### Task directions
From the entries that follow, copy every line with the word "plastic".

### Data excerpts
Content starts

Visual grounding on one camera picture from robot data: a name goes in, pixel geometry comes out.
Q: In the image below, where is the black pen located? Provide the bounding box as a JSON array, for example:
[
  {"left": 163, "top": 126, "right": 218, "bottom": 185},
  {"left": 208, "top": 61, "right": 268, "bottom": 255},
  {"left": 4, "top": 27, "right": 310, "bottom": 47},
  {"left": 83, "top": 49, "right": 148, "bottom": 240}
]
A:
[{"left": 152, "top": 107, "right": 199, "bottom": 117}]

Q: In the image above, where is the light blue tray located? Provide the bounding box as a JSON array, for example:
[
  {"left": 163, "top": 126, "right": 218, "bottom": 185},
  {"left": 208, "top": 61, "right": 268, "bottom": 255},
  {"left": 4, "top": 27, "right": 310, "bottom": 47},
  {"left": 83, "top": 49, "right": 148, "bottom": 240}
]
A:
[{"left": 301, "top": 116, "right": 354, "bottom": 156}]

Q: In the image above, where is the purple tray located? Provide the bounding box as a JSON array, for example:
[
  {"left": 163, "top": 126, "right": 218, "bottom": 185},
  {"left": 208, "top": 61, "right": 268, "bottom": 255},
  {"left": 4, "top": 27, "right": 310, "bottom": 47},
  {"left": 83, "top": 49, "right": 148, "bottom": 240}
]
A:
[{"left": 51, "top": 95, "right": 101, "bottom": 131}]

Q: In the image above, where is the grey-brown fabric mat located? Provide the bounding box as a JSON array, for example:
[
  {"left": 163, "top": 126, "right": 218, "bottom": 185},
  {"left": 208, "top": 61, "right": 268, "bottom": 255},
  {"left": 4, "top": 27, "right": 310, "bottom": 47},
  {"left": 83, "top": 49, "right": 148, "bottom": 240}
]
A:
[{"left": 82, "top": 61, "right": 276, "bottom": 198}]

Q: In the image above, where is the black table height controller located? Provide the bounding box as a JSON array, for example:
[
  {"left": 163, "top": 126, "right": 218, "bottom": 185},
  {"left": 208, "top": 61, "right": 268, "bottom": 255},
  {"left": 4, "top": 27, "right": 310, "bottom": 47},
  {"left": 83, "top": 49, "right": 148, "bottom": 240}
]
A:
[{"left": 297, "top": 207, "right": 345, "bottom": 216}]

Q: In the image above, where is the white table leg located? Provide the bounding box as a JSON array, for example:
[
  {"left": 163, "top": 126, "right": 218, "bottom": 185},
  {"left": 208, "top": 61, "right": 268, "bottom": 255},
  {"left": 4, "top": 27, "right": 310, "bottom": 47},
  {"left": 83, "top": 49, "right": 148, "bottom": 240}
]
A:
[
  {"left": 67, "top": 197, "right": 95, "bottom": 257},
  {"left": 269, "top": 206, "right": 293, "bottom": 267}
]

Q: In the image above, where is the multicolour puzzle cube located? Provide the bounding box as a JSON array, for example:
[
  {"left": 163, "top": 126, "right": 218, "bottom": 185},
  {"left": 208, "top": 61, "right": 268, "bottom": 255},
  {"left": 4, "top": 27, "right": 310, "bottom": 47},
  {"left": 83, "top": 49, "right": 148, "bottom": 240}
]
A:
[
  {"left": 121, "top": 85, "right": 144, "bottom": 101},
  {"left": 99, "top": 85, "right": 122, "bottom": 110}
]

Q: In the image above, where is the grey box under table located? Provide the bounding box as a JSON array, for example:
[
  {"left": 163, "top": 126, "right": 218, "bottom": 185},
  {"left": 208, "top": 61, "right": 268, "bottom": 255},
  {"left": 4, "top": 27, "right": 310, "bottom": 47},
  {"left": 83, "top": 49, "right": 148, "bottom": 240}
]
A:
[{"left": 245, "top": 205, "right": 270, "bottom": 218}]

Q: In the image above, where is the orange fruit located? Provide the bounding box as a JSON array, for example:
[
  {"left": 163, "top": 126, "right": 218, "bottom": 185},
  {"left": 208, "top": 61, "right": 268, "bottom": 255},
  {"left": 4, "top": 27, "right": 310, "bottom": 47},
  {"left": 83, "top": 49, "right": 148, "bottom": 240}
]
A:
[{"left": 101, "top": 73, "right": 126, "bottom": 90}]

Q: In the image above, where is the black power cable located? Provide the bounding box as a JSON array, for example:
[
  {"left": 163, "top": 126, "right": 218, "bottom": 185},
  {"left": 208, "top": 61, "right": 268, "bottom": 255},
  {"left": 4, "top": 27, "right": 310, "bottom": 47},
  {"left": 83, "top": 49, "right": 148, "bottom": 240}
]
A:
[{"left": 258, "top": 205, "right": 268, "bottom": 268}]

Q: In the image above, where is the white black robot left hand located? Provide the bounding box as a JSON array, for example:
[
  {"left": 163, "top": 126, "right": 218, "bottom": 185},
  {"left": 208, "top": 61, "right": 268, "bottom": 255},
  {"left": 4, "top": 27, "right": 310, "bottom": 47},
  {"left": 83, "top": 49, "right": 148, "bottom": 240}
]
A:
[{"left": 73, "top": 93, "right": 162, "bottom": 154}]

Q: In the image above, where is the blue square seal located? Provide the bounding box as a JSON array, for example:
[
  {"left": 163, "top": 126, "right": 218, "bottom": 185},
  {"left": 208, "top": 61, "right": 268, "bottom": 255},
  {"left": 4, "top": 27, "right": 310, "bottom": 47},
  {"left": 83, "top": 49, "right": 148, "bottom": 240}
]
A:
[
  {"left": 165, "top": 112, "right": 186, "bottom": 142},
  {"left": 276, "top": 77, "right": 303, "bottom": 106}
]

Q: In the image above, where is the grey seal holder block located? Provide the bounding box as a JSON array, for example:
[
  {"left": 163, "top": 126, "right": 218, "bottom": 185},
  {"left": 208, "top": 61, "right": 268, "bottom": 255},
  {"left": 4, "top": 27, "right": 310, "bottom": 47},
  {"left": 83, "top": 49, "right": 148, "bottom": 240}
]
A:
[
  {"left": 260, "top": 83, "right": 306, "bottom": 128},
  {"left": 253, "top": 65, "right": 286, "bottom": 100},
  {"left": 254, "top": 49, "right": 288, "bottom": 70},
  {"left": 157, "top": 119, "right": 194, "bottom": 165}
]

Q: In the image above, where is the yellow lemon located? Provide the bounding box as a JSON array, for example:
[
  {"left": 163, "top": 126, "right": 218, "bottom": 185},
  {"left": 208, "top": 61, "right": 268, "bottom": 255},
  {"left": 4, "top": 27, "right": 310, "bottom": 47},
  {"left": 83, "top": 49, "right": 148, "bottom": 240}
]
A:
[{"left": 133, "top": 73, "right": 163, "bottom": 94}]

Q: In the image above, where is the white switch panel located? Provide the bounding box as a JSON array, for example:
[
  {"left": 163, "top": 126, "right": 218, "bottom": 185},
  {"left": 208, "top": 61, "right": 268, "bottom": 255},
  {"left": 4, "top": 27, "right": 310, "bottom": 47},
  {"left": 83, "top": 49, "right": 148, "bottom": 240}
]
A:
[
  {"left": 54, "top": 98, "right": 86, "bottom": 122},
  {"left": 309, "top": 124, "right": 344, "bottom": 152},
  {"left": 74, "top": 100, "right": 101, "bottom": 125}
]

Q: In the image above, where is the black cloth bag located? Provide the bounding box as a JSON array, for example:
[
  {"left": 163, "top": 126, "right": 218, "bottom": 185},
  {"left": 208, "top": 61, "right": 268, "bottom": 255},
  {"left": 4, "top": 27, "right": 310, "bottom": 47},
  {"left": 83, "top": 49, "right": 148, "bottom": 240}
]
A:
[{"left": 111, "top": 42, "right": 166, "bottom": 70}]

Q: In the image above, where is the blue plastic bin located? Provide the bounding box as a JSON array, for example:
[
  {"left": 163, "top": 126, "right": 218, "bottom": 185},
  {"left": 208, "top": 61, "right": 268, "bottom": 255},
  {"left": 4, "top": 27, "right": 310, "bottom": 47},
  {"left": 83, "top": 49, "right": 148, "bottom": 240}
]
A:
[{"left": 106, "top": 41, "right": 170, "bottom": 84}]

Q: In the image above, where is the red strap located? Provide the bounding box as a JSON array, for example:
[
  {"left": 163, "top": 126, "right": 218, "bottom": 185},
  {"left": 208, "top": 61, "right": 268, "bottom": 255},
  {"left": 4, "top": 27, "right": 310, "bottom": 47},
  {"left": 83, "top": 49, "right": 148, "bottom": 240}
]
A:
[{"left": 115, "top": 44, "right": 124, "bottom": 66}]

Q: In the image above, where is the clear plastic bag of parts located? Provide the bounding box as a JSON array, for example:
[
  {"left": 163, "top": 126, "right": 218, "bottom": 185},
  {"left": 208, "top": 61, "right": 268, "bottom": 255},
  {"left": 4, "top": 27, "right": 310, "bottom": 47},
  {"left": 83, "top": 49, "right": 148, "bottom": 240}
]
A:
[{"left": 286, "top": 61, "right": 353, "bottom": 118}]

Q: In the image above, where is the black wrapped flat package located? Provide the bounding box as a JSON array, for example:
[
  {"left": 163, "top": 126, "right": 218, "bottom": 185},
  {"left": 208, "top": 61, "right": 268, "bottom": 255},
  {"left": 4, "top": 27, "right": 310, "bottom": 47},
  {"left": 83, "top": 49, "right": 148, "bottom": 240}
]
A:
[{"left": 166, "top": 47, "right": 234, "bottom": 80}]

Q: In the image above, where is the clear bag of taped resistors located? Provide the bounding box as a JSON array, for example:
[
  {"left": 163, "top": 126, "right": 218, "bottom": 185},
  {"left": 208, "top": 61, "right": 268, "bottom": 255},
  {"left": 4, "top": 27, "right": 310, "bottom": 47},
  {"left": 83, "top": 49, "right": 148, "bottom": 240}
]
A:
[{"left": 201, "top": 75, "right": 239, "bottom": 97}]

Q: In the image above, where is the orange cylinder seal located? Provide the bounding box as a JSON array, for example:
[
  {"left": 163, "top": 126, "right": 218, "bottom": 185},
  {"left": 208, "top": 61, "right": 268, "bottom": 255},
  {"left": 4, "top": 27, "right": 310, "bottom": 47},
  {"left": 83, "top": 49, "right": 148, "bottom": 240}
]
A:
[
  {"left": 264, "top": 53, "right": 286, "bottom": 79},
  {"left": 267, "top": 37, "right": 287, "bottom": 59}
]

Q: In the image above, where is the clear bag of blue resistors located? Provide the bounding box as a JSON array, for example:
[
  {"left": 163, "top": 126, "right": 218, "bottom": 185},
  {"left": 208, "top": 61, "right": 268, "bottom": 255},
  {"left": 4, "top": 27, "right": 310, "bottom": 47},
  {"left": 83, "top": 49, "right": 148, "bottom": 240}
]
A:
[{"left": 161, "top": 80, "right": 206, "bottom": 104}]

Content ends

### Answer section
Q: In the image above, where is the blue plastic bin located? Provide the bounding box as a JSON array, for example:
Q: In the image above, where is the clear plastic bag of parts located? Provide the bounding box as a JSON array, for example:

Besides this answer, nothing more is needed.